- Instructions for the task -
What is the number of lines in the listing below that contain the string "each"? Give that number only.

Stored data START

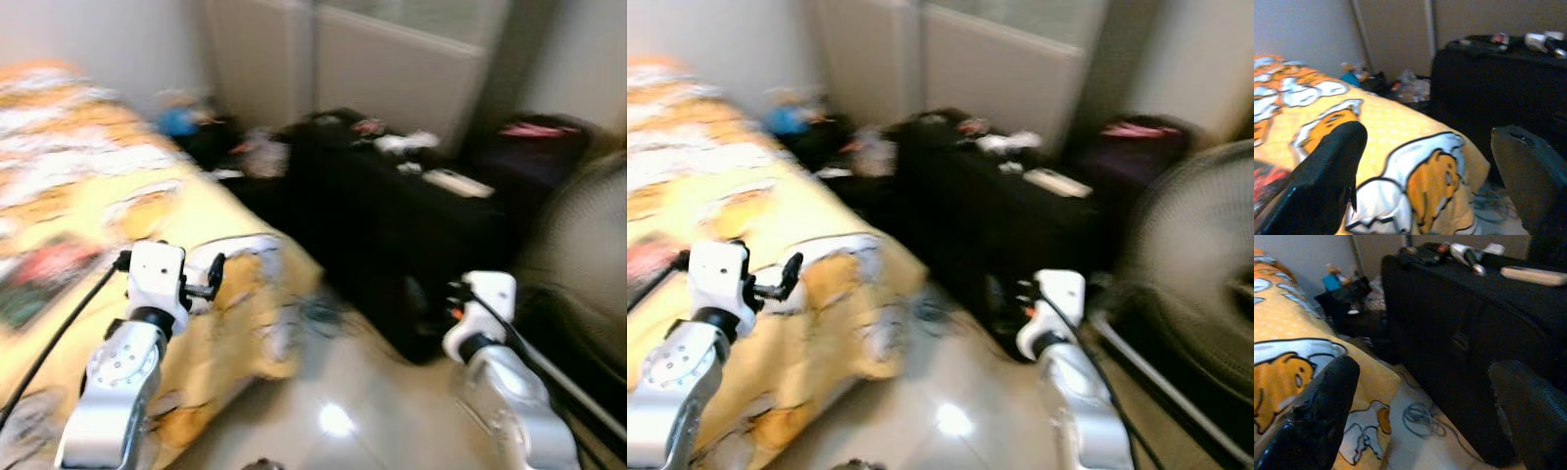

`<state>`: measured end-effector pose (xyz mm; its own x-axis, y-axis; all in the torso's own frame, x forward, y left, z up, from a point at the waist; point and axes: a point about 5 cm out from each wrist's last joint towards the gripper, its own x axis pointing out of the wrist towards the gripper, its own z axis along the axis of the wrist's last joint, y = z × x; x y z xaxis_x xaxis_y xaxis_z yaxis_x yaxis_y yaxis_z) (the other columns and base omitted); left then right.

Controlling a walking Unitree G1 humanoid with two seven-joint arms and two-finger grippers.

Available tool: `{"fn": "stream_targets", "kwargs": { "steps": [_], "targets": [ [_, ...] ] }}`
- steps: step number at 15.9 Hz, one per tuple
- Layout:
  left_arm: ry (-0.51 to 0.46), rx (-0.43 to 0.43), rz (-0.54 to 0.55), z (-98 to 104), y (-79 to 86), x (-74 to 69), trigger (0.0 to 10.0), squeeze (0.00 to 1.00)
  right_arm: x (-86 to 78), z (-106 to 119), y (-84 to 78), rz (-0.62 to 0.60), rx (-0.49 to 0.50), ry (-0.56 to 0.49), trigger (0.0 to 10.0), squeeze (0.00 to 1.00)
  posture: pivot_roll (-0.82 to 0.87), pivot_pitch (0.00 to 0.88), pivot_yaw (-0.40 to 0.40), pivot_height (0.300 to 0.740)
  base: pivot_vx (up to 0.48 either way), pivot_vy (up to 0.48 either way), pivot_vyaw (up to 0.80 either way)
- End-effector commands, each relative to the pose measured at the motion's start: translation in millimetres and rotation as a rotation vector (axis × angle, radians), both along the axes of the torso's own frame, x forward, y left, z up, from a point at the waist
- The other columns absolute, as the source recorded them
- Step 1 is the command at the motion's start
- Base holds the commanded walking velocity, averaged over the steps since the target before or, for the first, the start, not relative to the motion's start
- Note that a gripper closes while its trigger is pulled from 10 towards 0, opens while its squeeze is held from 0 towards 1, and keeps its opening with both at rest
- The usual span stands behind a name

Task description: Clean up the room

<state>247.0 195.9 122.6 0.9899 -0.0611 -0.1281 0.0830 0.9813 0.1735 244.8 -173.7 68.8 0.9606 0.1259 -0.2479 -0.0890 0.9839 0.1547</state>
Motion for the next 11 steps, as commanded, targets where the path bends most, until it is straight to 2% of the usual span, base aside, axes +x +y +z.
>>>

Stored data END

- Exercise solution -
2